The girl asked, "You knew I would come here?"

"Yes. Just as I know why." One taloned forelimb slammed the girl onto her back, pinning her to the ground. "So tell me. Why would I ever agree to let you into my Library?"

"That's not what I request." The girl did not show the slightest fear. "Let me into the Library or don't. I don't seek anything that I would use on my fellow man."

"The Avatar was not the only one to write of the War's end." The pressure did not decrease. "You have read your brother's book, I assume? Do you remember the one particular phrase he repeats most?"

She closed her eyes and sighed. "Azula always lies."

"So what makes you think that I would believe you?"

"Because you're smart enough to know when I'm lying." Her eyes flew open and narrowed. "I told you already. I'm done with this world. Am I lying?"

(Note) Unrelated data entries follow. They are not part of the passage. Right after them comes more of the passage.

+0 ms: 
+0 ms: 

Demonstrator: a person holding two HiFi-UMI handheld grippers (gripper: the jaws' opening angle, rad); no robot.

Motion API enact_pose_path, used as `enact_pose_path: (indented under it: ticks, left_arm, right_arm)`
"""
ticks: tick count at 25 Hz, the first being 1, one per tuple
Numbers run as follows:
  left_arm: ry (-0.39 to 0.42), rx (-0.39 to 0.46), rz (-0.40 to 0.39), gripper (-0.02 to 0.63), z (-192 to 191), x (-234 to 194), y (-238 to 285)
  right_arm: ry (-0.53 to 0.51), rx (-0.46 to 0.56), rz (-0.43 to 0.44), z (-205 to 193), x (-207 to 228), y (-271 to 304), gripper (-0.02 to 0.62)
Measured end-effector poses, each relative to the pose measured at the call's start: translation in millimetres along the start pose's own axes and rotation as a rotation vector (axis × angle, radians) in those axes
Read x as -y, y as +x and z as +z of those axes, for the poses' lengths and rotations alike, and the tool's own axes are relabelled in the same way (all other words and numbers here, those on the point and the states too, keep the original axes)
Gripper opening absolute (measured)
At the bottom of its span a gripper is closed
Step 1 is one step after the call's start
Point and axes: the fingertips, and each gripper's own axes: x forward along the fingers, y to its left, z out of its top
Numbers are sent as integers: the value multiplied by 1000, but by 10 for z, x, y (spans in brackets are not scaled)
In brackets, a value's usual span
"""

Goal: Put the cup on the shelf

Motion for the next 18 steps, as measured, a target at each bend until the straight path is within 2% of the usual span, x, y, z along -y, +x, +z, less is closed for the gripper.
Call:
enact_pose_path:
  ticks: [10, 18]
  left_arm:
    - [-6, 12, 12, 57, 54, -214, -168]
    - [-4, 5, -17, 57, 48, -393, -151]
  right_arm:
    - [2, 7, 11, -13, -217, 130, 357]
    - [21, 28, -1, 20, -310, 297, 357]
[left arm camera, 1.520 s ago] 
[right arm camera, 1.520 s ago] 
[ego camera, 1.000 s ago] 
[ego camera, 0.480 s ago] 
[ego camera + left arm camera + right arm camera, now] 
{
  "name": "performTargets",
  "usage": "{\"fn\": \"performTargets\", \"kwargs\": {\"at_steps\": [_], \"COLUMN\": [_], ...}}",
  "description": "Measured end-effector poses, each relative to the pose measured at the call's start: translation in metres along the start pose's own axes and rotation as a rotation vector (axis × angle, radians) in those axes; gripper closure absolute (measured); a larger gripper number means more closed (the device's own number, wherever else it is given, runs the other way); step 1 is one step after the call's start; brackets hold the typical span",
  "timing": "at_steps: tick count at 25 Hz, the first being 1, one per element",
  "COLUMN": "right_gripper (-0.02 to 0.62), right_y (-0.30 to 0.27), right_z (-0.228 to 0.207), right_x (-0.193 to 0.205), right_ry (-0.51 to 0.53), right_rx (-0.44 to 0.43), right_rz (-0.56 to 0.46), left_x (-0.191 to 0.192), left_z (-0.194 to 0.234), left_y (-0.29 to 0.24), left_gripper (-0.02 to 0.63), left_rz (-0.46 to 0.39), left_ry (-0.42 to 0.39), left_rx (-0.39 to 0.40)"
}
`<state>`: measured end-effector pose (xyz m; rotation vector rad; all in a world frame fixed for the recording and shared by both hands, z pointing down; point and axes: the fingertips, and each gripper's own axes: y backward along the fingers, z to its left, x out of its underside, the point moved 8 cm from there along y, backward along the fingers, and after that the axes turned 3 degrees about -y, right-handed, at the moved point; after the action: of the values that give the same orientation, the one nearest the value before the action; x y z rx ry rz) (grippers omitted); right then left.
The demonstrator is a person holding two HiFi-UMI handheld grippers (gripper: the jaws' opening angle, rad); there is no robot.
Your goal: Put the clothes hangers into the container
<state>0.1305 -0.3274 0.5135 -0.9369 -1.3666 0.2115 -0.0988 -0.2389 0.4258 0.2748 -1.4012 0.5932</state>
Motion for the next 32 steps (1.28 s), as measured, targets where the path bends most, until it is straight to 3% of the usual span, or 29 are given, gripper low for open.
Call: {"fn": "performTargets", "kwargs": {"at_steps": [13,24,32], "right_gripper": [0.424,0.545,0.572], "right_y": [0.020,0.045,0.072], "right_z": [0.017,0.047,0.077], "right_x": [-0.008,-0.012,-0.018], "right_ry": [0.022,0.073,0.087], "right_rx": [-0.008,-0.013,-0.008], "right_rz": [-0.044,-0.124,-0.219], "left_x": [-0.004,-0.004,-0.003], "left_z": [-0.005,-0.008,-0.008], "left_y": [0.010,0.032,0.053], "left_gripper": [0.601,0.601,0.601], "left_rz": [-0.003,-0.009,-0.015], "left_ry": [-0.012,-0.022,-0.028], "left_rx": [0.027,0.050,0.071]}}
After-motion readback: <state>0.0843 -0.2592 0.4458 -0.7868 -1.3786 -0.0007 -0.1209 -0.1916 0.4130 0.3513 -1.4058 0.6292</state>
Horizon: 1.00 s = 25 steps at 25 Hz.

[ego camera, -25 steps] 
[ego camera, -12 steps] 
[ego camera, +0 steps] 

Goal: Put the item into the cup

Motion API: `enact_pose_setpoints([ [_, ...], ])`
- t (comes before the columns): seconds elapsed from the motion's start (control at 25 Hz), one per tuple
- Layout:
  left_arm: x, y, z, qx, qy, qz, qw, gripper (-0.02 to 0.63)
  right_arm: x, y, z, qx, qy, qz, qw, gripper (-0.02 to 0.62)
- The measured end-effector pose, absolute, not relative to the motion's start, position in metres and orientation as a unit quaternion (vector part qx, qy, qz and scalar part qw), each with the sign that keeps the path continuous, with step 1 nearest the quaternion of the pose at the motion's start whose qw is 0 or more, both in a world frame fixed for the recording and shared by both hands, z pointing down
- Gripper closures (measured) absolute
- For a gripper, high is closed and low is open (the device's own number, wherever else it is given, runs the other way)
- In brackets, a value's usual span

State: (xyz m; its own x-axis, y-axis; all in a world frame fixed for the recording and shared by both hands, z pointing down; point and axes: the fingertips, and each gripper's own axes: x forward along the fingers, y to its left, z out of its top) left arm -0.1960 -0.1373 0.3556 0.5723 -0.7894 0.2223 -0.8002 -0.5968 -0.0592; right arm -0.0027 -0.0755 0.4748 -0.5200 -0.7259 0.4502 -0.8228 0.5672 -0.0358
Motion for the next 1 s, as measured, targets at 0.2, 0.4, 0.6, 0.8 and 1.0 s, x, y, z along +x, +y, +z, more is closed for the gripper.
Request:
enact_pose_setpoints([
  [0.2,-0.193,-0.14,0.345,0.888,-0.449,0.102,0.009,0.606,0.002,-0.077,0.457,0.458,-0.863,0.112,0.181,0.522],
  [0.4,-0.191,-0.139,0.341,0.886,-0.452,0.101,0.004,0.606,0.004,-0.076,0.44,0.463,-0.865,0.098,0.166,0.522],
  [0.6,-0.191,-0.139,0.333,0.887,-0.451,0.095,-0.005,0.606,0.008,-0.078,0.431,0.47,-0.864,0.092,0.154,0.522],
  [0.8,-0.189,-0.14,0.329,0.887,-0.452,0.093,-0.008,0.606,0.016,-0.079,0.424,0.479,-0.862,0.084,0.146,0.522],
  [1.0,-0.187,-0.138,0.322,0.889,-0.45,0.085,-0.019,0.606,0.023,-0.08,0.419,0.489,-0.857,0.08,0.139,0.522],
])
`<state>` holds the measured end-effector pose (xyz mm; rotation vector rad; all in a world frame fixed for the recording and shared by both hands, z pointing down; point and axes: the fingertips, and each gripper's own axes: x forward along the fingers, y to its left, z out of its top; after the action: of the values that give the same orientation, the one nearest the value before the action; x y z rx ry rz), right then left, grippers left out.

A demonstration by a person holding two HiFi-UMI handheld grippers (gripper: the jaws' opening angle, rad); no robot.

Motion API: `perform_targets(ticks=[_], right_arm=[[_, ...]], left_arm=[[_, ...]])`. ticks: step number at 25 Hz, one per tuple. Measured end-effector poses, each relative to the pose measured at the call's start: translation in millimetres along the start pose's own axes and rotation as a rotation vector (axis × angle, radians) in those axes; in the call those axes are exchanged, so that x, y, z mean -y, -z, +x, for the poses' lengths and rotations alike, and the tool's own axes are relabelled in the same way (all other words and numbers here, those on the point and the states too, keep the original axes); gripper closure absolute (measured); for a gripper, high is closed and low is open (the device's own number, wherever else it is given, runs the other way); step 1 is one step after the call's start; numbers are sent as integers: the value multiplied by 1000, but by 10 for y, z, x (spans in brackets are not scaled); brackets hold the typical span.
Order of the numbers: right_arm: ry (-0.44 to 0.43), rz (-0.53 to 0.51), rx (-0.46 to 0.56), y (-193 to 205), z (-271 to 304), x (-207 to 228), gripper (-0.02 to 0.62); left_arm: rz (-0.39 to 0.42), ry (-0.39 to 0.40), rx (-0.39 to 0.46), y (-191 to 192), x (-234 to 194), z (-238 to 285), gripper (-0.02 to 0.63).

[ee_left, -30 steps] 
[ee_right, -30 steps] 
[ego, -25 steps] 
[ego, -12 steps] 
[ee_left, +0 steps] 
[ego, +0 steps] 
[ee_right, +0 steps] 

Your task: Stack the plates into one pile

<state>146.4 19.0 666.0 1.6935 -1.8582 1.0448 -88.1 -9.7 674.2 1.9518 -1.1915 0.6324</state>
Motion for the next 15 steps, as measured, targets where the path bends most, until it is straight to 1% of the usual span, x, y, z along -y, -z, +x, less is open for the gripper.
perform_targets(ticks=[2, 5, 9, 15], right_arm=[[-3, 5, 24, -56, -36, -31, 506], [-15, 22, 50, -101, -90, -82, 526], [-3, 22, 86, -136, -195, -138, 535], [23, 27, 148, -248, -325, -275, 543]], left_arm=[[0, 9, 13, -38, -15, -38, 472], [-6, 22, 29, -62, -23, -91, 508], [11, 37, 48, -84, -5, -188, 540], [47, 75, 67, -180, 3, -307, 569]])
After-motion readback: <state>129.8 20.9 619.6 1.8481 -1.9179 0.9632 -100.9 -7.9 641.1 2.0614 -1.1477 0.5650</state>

"That," he said slowly, "is something you should answer to yourself." He leaned off of her and allowed the girl to sit upright. "If you don't seek the knowledge necessary to regain your throne," he thought aloud, "then you only have one other reason to seek me out personally."

"My father."

This caused the owl's head to cock quizzically. "You wish to rescue him?"

"Yes. Then to find sanctuary for the two of us inside the Spirit World."

"I do not allow tyrants nor children inside of my Library, little one. You and your foolish guardian qualify as both."

"Is there a place you could simply hide us?" she asked.

"There are untold quadrillions of places inside the Spirit World in which a soul can take refuge. Not even I have knowledge of its entire landscape. But I am not a spirit of benevolence. To receive my help, you must earn it."

"How?"

He lowered his head down until both gigantic eyes peered at her from face level. "You say that with the desperation in your voice of a person who would do anything. Do you really believe that you can accomplish any task I lay before you?"

"I do."

"Then, if you truly wish to accomplish all your goals with my help, you must first become my apprentice."

This option confused the girl. "Your apprentice?"

"You must serve, instead of rule. You must accept, instead of fight. To serve me as an apprentice, you will gain all that you need to help your father." He raised his body upward until he was once more a majestic avian predator, staring down at a field mouse. "And you will most likely die before the end. Like all the others before."

"Done." The girl did not blink. "I pledge myself to become your apprentice." She stood up and placed both hands on her hips. "Where do we begin?"

"You do not begin. I, however, have already begun."

Something in the owl's voice, that cool and all-knowing smugness, caused the girl to glance warily at him. "What have you already done?"

"I lied," he said simply, before touching one claw to her forehead and tearing her mind to shreds.